To make it work, I just modified the Shopware core at engine/Shopware/Models/Media/Repository.php

I just changed the getAlbumMediaQuery function to:

public function getAlbumMediaQuery($albumId, $filter = null, $orderBy = null, $offset = null, $limit = null, $validTypes = null, $batch = null)
{
$builder = $this->getAlbumMediaQueryBuilder($albumId, $filter, $orderBy, $validTypes);
if (is_numeric($batch)) {
$builder->andWhere('MOD(media.id, 1000) = ?3');
$builder->setParameter(3, $batch);
}

    if ($limit !== null) {
        $builder->setFirstResult($offset)
                ->setMaxResults($limit);
    }

    return $builder->getQuery();
}

It is an optional parameter and won’t break anything.

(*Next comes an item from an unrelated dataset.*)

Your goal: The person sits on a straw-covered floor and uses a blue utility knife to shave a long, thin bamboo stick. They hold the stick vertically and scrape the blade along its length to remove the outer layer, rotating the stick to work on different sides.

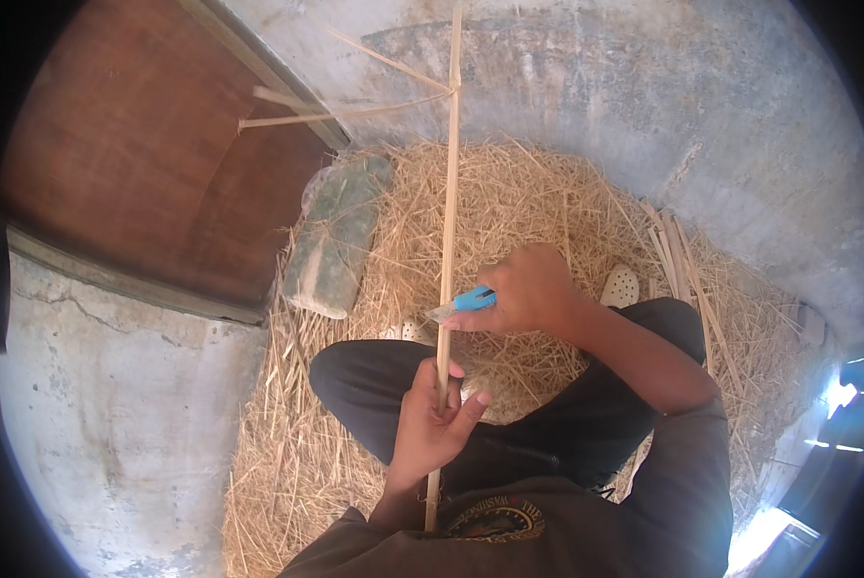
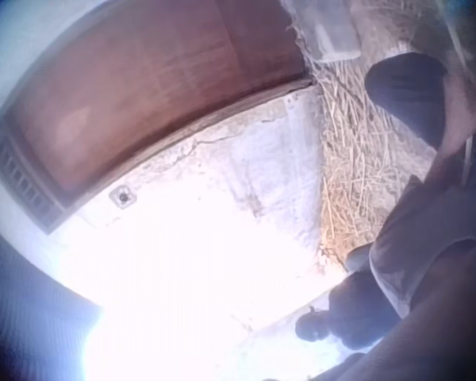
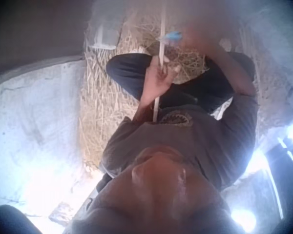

If you do a Shopware update, this would be gone, but as I was in the quest to speed up things for a one-time task, I just modified it in the core instead of finding a long-term solution.

What this function does is calculating a modulo of 1000 on the media id and compares it with the batch id. So we basically have 1000 batches to process until all work is done.

Now we only need to start all 1000 batches in a parallel manner. For doing so, I used the very helpful tool parallel - which is available in Linux:

It starts 64 batches in parallel and continues its work until all 1000 batches are finished.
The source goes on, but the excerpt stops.